The frequencies of adenoidectomy, tympanostomy, and tonsillectomy operations were estimated by a questionnaire sent to 819 individuals randomly selected from the Finnish National Population Registry. Among the individuals who returned the questionnaire, the frequency of adenoidectomy was 24% (116 persons); tympanostomy, 8% (39 persons); and tonsillectomy, 8% (39 persons) (Figure 1).
The frequency of tonsillectomies at distinct ages (age-specific frequency) appeared to depict a multimodal distribution (Figure 1C). The rate of operations increased between the ages of 4 and 8 years, decreased thereafter, and increased again between the ages of 13 and 23 years (Figure 1C). To further investigate the age-specific frequency of tonsillectomies, the patient registry at HUCH was analyzed for operations performed during 1997 and 1998. The distributions of the age-specific frequencies of tonsillectomies performed at HUCH also showed an apparent multimodality for both female and male subjects (Figure 2).
A statistical analysis was carried out to test multimodality of the distributions of the age-specific frequencies of operations performed at HUCH. The distributions of age-specific frequencies of both tonsillectomy and adenotonsillectomy operations fitted a 3-modal distribution in female subjects and a 2-modal distribution in male subjects (Figure 2).
The multimodal distribution of the age-specific frequencies of tonsillectomies suggested that the subjects could be grouped in 3 age groups corresponding to each of the 3 peaks of the multimodal distribution (<10 years, 10-19 years, 20-29 years). The proportions of female and male subjects undergoing operations in each of these age groups were then analyzed. Adenoidectomies were performed more frequently on male than on female subjects among children younger than 10 years (Table 1). Tonsillectomies and adenotonsillectomies were performed more frequently on female than male subjects among individuals aged between 10 and 20 years (Table 1).
The multimodal distribution of the age-specific frequencies of operations suggested that the age of the patient might be associated with a distinct cause of tonsillar disease. To facilitate the analysis, the indications for tonsillectomy and adenotonsillectomy were grouped in 3 categories. The first group of subjects had tonsillar or adenotonsillar hyperplasia (ICD-10 codes J35.1 and J35.3). This group of subjects included patients who were operated on because of obstructive symptoms such as mouth breathing and snoring but also patients with recurrent sinusitis or otitis media. The second group of subjects included patients who were operated on because of a severe acute tonsillar infection such as peritonsillar abscess (ICD-10 code J36), retropharyngeal abscess (ICD-10 code J39), neck lymphadenitis (ICD-10 code L04), acute tonsillitis (ICD-10 code J03.9), or mononucleosis (ICD-10 code B27). The third group of subjects had chronic tonsillitis (ICD-10 code J35.0) who suffered from recurrent episodes of tonsillitis and sore throat.
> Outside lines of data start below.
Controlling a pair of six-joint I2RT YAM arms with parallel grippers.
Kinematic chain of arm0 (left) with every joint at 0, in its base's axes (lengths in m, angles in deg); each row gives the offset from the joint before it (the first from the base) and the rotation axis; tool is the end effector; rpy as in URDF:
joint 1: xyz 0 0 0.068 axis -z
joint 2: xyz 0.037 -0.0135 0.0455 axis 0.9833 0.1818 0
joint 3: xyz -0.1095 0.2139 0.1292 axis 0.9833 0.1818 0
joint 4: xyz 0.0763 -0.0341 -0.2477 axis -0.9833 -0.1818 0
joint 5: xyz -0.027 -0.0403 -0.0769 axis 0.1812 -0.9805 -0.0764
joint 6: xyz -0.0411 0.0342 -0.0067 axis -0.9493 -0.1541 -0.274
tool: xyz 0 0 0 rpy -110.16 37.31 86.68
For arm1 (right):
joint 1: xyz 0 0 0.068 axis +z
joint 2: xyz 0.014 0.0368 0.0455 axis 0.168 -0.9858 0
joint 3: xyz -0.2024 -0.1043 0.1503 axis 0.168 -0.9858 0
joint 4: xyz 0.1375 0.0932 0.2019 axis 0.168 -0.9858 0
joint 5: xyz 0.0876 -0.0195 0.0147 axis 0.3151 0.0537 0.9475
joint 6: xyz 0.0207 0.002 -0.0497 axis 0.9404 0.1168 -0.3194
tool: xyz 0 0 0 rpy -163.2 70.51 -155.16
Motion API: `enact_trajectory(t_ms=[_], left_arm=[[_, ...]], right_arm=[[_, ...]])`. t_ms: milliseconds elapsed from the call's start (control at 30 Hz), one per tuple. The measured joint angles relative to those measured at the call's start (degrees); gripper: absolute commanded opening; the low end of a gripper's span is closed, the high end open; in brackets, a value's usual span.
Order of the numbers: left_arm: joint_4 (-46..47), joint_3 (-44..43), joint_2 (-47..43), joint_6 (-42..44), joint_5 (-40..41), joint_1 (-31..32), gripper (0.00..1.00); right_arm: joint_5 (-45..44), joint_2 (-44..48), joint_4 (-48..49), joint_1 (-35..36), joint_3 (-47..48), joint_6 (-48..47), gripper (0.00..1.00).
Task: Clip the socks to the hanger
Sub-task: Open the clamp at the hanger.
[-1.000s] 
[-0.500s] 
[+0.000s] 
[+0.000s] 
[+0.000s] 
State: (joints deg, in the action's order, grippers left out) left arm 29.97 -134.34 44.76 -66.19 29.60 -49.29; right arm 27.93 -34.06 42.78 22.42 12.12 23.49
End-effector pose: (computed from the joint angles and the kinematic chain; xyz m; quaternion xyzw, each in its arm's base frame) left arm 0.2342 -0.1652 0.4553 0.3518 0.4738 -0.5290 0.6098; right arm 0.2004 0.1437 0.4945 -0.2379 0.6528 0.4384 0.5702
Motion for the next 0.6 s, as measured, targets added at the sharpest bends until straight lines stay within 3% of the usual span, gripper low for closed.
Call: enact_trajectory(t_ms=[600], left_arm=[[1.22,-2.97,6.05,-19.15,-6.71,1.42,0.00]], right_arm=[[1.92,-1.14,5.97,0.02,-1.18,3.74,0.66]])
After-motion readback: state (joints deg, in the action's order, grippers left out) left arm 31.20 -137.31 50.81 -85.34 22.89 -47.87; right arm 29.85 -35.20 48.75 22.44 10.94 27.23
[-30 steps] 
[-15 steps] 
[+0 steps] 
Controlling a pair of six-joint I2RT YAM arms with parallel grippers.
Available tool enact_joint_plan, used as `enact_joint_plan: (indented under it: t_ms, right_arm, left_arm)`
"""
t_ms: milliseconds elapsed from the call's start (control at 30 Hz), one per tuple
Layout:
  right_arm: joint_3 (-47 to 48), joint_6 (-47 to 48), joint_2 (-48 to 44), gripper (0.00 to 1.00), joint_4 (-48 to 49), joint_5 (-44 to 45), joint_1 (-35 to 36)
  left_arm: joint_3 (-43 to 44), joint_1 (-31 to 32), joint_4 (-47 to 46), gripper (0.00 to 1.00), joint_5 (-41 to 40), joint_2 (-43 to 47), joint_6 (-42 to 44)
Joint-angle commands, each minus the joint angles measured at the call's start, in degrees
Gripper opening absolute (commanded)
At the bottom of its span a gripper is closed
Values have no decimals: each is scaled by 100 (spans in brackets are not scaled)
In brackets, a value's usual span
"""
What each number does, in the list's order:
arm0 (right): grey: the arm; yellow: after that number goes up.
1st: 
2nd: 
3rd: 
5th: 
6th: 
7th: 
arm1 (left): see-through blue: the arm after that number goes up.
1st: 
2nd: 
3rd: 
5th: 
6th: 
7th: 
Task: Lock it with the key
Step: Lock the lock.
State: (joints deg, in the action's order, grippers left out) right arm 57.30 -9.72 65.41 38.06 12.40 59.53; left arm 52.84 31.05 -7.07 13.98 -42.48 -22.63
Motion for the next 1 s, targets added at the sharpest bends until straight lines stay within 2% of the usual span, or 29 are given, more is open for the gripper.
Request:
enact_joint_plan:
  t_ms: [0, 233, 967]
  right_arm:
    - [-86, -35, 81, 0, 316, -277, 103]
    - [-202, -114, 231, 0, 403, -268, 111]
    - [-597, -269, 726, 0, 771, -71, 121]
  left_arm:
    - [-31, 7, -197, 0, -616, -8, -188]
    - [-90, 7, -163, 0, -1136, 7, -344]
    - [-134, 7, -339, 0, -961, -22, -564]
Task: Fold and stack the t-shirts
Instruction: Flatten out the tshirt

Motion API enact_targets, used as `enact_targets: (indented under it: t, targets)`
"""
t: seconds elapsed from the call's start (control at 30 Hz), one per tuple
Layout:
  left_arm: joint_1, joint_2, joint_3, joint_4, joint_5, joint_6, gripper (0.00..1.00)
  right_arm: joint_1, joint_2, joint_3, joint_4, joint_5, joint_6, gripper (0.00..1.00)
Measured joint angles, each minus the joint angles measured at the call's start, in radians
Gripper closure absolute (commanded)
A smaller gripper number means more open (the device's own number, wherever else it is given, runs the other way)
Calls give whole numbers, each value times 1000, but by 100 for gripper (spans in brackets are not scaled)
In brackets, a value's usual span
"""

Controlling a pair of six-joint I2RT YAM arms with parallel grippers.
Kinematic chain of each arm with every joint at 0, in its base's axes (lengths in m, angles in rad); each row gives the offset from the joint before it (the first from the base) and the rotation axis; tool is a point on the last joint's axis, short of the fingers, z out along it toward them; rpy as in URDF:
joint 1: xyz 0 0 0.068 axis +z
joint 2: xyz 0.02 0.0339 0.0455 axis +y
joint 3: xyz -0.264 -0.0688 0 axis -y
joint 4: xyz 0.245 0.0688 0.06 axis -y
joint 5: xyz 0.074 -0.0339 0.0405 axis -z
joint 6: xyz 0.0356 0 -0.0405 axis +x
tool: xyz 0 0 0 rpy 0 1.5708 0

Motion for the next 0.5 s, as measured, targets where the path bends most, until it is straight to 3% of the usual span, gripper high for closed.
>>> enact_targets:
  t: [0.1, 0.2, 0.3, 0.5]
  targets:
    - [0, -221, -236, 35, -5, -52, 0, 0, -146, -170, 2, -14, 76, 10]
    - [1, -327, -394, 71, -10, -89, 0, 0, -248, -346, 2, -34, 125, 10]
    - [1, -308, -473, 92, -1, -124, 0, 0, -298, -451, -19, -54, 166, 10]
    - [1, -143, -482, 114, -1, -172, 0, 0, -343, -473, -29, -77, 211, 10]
The indications for tonsillectomies (without concurrent adenoidectomy) were reviewed in each of the 3 age groups. The group of patients operated on because of abscesses and acute infections was the largest. The proportion of these patients was the highest in individuals aged 10 to 19 years (Table 2). The proportion of patients having tonsillar hyperplasia (ICD-10 code J35.1) decreased and the proportion of patients having chronic tonsillitis (ICD-10 code J35.0) increased with increasing age (Table 2). The indications for adenotonsillectomies (tonsillectomy with concurrent adenoidectomy) in each group resembled the indications of tonsillectomies, the proportion of patients having tonsillar or adenotonsillar hyperplasia (ICD-10 codes J35.1 or J35.3) decreased and the proportion of patients having chronic tonsillitis (ICD-10 code J35.0) increased with increasing age (Table 3).
When the age-specific proportions of females and males in each of the diagnosis group were analyzed, the results showed that female subjects were operated on for chronic tonsillitis more frequently than males in age groups 10 to 19 years (z = 2.17, P = .03) and 20 to 29 years (z = 2.858, P = .004, Table 4). Although tonsillectomies were apparently performed with similar frequencies on both female and male subjects aged 20 to 29 years (Table 2), females were operated on in this age group more frequently for chronic tonsillitis than for other reasons (χ2 = 12.37, P<.01, Table 4).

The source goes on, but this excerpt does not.